Un catholique convaincu

Sur d’autres faits de société il sera moins libéral. En 1993, Biden vote un dispositif législatif qui rend l’homosexualité incompatible avec la vie militaire. En 1996, il vote le "Defense of Marriage Act" qui interdit au gouvernement fédéral de reconnaître les unions de même sexe. En 2015, cette loi sera considérée comme inconstitutionnelle.

Catholique fier de ses origines irlandaises, Joe Biden se rend tous les dimanches, ou presque, à la petite église St. Joseph on the Brandywine dans son quartier cossu de Wilmington.

La guerre en Irak

Président de la commission des Affaires étrangères du Sénat en 2002, il a voté pour autoriser la guerre en Irak, après avoir organisé l'audition de nombreux témoins qui ont laissé croire - à tort - que le régime de Saddam Hussein possédait des armes de destruction massive. Il a, là encore, avec le recul admis une "erreur".
Vice-président d’Obama

En 1987, il se lance une première fois dans la course à la Maison Blanche. Parti parmi les favoris, le fringant quadragénaire est contraint de jeter l'éponge après une série d'exagérations sur son passé et des plagiats dans des discours de campagne.

Après avoir essuyé un échec lors des primaires démocrates, il est choisi par Barack Obama comme colistier et entre avec lui à la Maison Blanche en janvier 2009, en pleine crise financière.

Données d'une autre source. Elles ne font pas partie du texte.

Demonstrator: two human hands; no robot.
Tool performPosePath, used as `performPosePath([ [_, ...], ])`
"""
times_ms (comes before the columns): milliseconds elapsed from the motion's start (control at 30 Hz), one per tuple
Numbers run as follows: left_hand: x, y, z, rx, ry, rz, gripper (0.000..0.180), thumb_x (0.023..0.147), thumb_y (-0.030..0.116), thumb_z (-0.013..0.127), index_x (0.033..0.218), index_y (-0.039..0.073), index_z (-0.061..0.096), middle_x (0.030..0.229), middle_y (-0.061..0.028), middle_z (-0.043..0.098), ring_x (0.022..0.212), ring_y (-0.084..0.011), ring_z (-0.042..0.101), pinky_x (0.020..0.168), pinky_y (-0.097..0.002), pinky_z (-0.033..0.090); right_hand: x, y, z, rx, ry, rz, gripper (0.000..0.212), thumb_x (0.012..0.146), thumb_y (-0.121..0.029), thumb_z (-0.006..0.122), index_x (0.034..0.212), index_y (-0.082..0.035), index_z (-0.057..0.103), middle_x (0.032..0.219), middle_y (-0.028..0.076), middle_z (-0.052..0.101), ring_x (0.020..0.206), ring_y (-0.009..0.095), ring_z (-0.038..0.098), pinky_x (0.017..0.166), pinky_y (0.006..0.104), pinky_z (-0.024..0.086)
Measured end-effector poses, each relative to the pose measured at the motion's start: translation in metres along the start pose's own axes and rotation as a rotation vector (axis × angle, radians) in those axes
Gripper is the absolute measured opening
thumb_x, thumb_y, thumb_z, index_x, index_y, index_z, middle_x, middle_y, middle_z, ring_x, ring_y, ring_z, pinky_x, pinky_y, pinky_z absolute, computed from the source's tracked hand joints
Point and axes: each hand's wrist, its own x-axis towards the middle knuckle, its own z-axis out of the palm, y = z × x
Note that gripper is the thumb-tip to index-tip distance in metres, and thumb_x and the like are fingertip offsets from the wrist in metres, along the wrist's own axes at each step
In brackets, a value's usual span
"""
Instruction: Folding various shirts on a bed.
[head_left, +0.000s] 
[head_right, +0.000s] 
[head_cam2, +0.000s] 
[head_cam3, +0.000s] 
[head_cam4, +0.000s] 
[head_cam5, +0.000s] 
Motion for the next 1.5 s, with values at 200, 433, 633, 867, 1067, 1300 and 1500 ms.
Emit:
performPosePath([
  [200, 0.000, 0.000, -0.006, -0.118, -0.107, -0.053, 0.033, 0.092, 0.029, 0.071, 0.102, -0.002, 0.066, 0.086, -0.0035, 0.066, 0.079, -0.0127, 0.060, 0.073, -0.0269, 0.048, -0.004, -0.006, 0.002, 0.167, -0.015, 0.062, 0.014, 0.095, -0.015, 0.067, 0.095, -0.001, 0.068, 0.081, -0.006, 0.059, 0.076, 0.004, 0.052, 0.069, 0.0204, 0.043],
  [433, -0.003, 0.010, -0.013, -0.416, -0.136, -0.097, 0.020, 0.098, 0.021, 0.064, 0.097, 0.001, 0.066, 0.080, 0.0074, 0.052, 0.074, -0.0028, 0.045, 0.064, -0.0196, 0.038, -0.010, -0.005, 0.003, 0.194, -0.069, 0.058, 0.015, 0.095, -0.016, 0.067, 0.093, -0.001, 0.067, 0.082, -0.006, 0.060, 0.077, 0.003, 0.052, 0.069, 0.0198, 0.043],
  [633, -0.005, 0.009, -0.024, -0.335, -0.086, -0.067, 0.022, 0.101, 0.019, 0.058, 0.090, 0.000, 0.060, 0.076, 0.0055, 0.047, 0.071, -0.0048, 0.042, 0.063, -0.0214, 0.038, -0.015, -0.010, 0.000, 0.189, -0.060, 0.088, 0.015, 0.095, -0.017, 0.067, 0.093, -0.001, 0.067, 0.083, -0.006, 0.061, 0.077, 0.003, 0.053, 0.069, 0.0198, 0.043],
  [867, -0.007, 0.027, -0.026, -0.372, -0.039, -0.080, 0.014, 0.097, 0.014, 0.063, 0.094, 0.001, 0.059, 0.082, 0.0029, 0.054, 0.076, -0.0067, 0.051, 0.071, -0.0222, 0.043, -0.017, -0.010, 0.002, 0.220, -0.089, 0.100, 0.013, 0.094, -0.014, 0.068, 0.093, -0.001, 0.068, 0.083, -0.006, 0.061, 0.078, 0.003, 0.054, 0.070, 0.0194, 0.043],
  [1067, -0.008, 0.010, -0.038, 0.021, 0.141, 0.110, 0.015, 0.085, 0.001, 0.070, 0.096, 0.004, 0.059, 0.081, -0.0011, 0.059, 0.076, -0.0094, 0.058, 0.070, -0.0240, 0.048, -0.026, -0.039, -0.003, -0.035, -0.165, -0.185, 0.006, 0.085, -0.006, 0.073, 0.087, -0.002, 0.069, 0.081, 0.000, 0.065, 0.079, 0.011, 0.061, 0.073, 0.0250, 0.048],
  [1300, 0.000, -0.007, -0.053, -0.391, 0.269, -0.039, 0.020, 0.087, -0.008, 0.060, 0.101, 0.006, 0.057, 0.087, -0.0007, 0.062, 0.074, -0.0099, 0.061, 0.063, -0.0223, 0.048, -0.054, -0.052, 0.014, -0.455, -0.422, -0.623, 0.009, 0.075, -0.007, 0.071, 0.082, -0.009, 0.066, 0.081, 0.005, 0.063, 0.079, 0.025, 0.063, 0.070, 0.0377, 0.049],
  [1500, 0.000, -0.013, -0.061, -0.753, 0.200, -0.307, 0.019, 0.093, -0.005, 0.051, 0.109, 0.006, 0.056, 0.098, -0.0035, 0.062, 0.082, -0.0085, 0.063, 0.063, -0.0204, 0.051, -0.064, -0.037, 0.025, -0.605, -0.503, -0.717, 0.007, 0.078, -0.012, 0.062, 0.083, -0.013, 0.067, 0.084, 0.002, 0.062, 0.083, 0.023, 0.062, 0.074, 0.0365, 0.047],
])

Joe Biden facilite l'adoption par le Congrès d'un immense plan de relance de 700 milliards de dollars, dont le président lui confie la mise en œuvre. Ce plan est crédité du rebond de l'économie américaine.

En 2016, fragilisé par la mort de son aîné Beau d'une tumeur au cerveau, il ne se présente pas à la présidentielle malgré sa forte popularité notamment chez les électeurs noirs et les ouvriers.

C’est peut-être cette faculté qu'il a de traverser les épreuves qui vont faire la différence. Comme il le dit dans son livre "Promise me, Dad" écrit après le décès de son fils Beau : "Je veux donner de l’espoir aux gens. Quand vous avez un but, vous trouvez une porte de sortie à la peine."